HadoopHow-ToBeginner · 3 min read

How to Use Sqoop for Data Import in Hadoop Easily

Use sqoop import command to transfer data from relational databases like MySQL into Hadoop HDFS. Specify connection details, target directory, and table name in the command to import data efficiently.

📐

Syntax

The basic syntax of the sqoop import command includes specifying the database connection, target directory in HDFS, and the table to import.

--connect: JDBC URL of the database
--username: Database username
--password: Database password
--table: Name of the table to import
--target-dir: HDFS directory to store imported data
--split-by: Column used to split data for parallel import

bash

sqoop import --connect jdbc:mysql://hostname:3306/dbname --username user --password pass --table tablename --target-dir /user/hadoop/tablename --split-by id

💻

Example

This example imports the employees table from a MySQL database into HDFS directory /user/hadoop/employees.
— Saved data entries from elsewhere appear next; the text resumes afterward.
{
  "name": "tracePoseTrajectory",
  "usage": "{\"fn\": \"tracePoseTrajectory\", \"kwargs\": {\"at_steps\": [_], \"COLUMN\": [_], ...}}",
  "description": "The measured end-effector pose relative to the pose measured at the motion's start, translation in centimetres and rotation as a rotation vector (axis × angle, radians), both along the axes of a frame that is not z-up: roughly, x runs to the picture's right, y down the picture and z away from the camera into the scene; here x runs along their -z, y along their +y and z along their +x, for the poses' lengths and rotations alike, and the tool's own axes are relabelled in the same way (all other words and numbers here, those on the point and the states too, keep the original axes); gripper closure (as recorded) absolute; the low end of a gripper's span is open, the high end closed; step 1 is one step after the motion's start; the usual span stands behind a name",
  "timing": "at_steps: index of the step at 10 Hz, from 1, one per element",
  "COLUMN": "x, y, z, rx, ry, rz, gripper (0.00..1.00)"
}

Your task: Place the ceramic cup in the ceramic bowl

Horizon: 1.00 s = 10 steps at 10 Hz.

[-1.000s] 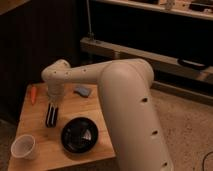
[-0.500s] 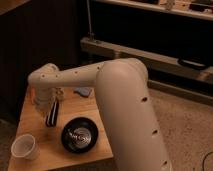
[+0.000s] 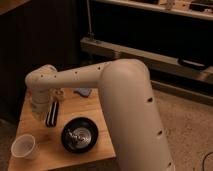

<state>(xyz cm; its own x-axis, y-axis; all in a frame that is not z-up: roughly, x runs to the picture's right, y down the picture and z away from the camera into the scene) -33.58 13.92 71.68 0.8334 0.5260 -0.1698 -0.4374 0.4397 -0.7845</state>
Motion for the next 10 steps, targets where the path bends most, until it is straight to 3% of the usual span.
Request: {"fn": "tracePoseTrajectory", "kwargs": {"at_steps": [1, 3, 4, 7, 10], "x": [0.4, 1.6, 2.3, 4.2, 4.5], "y": [0.3, 1.1, 1.4, -0.7, 0.2], "z": [0.0, -0.2, -0.4, 1.5, 1.1], "rx": [0.016, 0.054, 0.062, 0.059, 0.07], "ry": [-0.008, -0.011, -0.004, 0.056, 0.067], "rz": [-0.006, -0.009, 0.0, 0.064, 0.057], "gripper": [0.99, 0.93, 0.86, 0.52, 0.24]}}
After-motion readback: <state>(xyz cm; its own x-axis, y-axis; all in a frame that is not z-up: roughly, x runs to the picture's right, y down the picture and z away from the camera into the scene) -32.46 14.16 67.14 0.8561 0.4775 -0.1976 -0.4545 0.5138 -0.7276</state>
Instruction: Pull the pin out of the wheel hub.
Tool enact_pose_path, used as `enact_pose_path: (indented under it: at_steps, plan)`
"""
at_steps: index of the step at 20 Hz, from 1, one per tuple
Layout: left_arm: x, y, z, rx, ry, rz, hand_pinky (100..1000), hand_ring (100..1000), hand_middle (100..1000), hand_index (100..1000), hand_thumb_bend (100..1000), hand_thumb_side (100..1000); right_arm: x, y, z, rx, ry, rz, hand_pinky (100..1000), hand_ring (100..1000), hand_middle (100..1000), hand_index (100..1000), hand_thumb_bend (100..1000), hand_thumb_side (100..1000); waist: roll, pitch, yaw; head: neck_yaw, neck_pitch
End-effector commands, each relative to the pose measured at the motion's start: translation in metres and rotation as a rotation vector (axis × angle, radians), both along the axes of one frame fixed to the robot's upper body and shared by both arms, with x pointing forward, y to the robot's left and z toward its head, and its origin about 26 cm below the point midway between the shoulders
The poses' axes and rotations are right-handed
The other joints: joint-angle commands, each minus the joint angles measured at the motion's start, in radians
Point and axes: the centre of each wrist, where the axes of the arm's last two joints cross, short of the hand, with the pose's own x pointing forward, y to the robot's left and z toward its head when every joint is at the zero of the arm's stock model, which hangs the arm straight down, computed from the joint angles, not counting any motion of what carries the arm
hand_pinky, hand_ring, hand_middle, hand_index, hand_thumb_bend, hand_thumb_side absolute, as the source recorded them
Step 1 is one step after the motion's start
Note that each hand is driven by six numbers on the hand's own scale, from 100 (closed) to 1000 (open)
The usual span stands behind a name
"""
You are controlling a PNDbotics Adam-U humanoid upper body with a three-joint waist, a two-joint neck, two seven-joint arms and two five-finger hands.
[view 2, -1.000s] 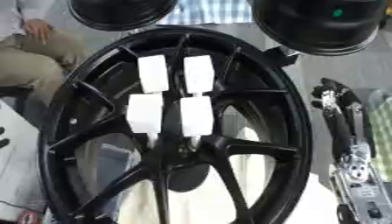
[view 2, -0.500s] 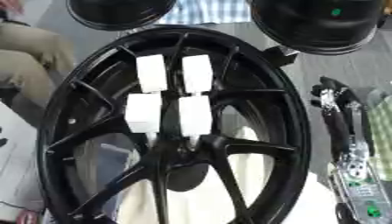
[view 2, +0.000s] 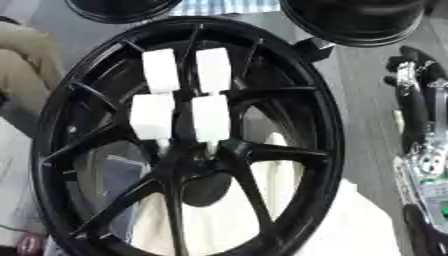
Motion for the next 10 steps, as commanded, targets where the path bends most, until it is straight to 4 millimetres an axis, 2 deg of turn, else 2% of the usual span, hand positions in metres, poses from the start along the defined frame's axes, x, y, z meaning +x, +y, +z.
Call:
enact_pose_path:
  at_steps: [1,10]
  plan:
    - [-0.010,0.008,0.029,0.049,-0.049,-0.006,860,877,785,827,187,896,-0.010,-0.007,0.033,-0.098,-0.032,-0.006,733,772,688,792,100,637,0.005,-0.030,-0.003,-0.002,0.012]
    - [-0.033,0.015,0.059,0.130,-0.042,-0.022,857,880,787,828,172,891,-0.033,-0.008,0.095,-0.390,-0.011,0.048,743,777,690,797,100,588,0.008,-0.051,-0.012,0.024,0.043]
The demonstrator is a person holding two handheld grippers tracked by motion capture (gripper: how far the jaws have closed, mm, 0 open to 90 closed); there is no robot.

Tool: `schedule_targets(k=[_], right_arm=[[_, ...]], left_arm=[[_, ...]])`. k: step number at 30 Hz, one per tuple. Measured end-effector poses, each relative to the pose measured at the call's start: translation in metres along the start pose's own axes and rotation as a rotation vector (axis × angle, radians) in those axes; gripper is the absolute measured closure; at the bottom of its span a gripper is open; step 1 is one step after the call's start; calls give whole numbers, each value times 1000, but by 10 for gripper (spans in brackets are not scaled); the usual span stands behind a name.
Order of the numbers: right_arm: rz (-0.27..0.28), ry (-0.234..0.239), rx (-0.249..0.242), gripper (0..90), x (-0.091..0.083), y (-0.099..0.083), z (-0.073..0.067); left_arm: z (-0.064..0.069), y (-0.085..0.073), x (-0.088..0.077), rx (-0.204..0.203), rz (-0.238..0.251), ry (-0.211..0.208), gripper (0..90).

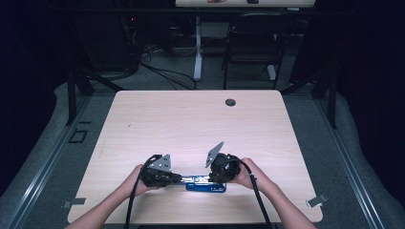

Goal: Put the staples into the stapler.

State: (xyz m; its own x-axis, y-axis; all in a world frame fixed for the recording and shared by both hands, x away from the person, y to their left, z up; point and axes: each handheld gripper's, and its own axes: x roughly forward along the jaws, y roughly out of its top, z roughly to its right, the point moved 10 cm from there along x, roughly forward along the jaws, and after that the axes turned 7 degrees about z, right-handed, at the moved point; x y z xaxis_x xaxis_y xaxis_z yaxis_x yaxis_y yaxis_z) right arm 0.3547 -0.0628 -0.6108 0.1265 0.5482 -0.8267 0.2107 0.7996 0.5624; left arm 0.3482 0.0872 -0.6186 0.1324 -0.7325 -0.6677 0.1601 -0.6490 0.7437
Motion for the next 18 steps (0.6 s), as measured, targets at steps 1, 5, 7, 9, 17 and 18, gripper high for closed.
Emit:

It uses the emp_id column to split the import into parallel tasks.

bash

sqoop import \
  --connect jdbc:mysql://localhost:3306/companydb \
  --username root \
  --password rootpass \
  --table employees \
  --target-dir /user/hadoop/employees \
  --split-by emp_id

Output

INFO mapreduce.ImportJobBase: Beginning import of employees INFO mapreduce.ImportJobBase: Transferred 1000 records INFO mapreduce.ImportJobBase: Completed import of employees

⚠️

Common Pitfalls

Not specifying --split-by on a column with unique values can cause import to run in a single task, slowing down the process.
Using incorrect JDBC URL or credentials will cause connection failures.
For large tables, not setting --target-dir properly may overwrite existing data.
For password security, avoid using --password directly; use --password-file instead.

bash

Wrong way:
sqoop import --connect jdbc:mysql://localhost:3306/companydb --username root --password rootpass --table employees

Right way:
sqoop import --connect jdbc:mysql://localhost:3306/companydb --username root --password-file /path/to/passwordfile --table employees --target-dir /user/hadoop/employees --split-by emp_id

📊

Quick Reference

Option	Description
--connect	JDBC URL of the source database
--username	Database username
--password	Database password (avoid in scripts)
--password-file	File containing password for security
--table	Name of the table to import
--target-dir	HDFS directory to store imported data
--split-by	Column to split data for parallel import
--num-mappers	Number of parallel tasks (default 4)

✅

Key Takeaways

Use sqoop import with correct connection and table details to import data into Hadoop.

Always specify a unique column with --split-by for faster parallel import.

Avoid putting passwords directly in commands; use --password-file for security.

Set --target-dir to control where data lands in HDFS and prevent overwriting.

Check connection details carefully to avoid import failures.